L’écologie, grande absente de l’élection présidentielle polonaise

La course à l’élection présidentielle, notamment entre la Coalition civique, à la tête du gouvernement polonais, et le PiS, qui occupe la présidence, écarte du débat public les problématiques environnementales. La Pologne, dépendante du charbon, opère pourtant sa transition énergétique.

« On se sent fort comme jamais nous ne l’avons été », s’enflamme Michal Suchora, porte-parole de « Zieloni », le parti politique des Verts polonais. Pourtant, lors des élections législatives de décembre 2023, les 29 candidats du parti, qui s’étaient présentés au sein de la Coalition civique – menée par les libéraux de Plate-forme civique et Donald Tusk -, n’ont remporté que trois sièges.

Le grand succès des Verts, si l’on peut le qualifier ainsi, a eu lieu à la suite de la victoire de la coalition. Le parti, à travers sa présidente, Urszula Zielinska, a obtenu le poste de secrétaire d’État au ministère du Climat et de l’environnement. Dans son sillage, les Verts tentent depuis d’insuffler leur vision, notamment sur la problématique de l’énergie. Un an après leur entrée au gouvernement, « le débat est en train de changer en faveur de l’écologie. Il y a dix ans, la question était de savoir si nous allions quitter le charbon. Aujourd’hui, nous nous penchons sur les questions du quand et du comment », se félicite Marek Jozefiak, de Greenpeace Pologne.

Droitisation du débat politique

Mais à quatre mois de l’élection présidentielle, le débat politique s’est détourné des problématiques environnementales. Plutôt, il se déplace en direction des sujets de prédilection du PiS, le parti de droite conservatrice dont est issu le président polonais sortant, Andrzej Duda. « La stratégie de Rafal Trzaskowski (candidat à l’élection présidentielle pour la Coalition civique) est de s’emparer des sujets du PiS pour ramener le plus de votants possible de son côté », analyse Wojciech Kosc, journaliste spécialiste des questions environnementales. La bataille se joue donc sur l’avortement, l’immigration ou l’économie. « Sur le thème de l’énergie par exemple, le débat se concentre sur son prix plutôt que sur sa propreté ».

Ces deux dernières années pourtant, la Pologne a changé de cap, bien que son mix énergétique dépende encore du charbon. En 2022, il représentait 70% du mix énergétique du pays, deux ans plus tard, et pour la première fois dans l’histoire polonaise, il n’en représentait qu’un peu plus de 50%. Pour cause, lors des élections législatives de 2023, la Coalition civique s’est engagée en faveur du développement des énergies renouvelables.
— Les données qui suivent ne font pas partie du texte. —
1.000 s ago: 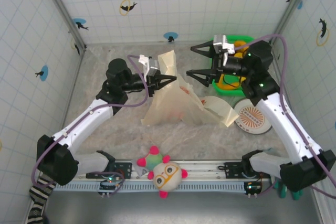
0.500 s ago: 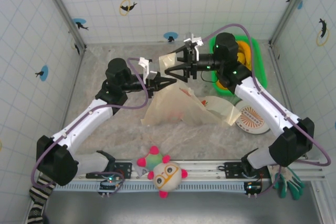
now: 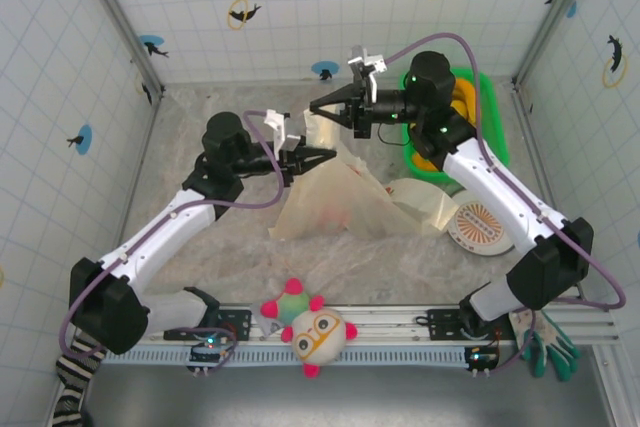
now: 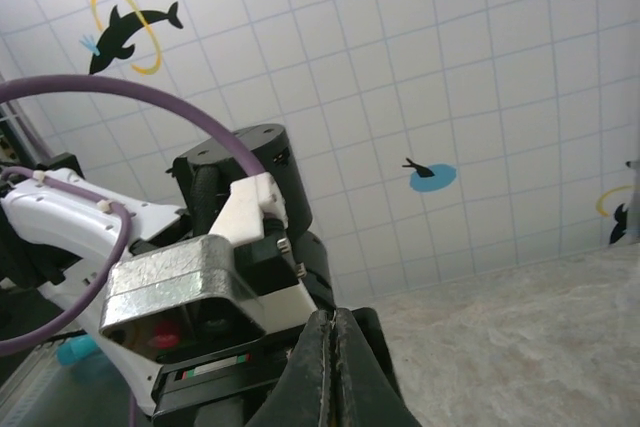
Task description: Place the fake fruits into the plastic bag and tie a complex knot
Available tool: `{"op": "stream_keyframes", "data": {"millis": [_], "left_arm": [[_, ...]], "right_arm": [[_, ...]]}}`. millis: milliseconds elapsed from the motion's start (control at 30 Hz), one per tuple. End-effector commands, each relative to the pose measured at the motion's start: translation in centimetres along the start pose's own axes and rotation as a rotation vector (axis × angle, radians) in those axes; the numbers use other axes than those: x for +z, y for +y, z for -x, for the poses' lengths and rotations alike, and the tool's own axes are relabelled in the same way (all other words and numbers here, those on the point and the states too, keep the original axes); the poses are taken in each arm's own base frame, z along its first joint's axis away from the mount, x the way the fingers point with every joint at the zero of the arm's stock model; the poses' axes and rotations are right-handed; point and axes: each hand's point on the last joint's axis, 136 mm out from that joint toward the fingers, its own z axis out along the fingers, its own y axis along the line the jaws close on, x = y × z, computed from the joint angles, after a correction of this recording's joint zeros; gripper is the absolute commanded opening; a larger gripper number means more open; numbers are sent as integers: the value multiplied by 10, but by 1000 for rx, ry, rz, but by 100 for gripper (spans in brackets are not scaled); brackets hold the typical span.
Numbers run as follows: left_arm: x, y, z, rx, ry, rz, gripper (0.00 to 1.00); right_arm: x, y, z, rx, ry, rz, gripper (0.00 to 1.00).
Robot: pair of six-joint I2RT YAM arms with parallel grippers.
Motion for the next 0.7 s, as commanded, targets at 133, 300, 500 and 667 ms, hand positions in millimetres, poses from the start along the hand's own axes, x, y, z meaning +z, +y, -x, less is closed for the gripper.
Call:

Ils ont notamment fait la promesse de « revenir sur les lois restrictives du précédent gouvernement conservateur », se rappelle Marek Jozefiak.

En 2016, le PIS avait instauré une loi interdisant les turbines dans un rayon équivalent à la hauteur de dix éoliennes, soit 2 km, autour de parcs naturels ou de bâtiments. Huit ans plus tard, l’éolien a trouvé sa place en Pologne, si bien qu’il représente près de 15% de l’électricité polonaise produite, contre seulement 6,6% en 2015, selon l’agence internationale de l’énergie. Aujourd’hui, avec Karol Nawrocki en tête de liste pour les élections, le PIS reste dans sa lignée. « Il ne souhaite pas agir pour freiner le dérèglement climatique et ne sont pas favorables à l’instauration de nouvelles réglementations environnementales », affirme Wojciech Kosc.

« La tactique de Rafal Trzaskowski est un pari »

Paradoxalement, ces dernières années, une partie de la population polonaise s’est positionnée pour une politique plus verte, estime Marek Jozefiak. « En 2017, il y a eu des manifestations pour l’arrêt de l’exploitation de la forêt de Bialowezia, ou encore contre celle de la forêt des Carpates. Les Polonais se sont dit que ce pays avait trop extrait de ressources naturelles ». « La tactique de Rafal Trzaskowski est un pari. Si il continue d’ignorer une partie de son électorat, ils ne viendront tout simplement pas aux urnes le jour du vote », prévient Wojciech Kosc.

À l’échelle européenne, la Coalition civique maintient sa stratégie de droitisation. Devant le Parlement européen, Donald Tusk a appelé à « une révision complète et très critique » du Pacte vert. Voté entre 2019 et 2024, cet ensemble de lois doit permettre aux pays de l’Union européenne de respecter les accords de Paris et leur impose d’atteindre la neutralité carbone en 2050. Le Premier ministre craint pour la compétitivité de la Pologne et veux faire diminuer les prix de l’énergie, alors que le pays attend désespérément son premier réacteur nucléaire.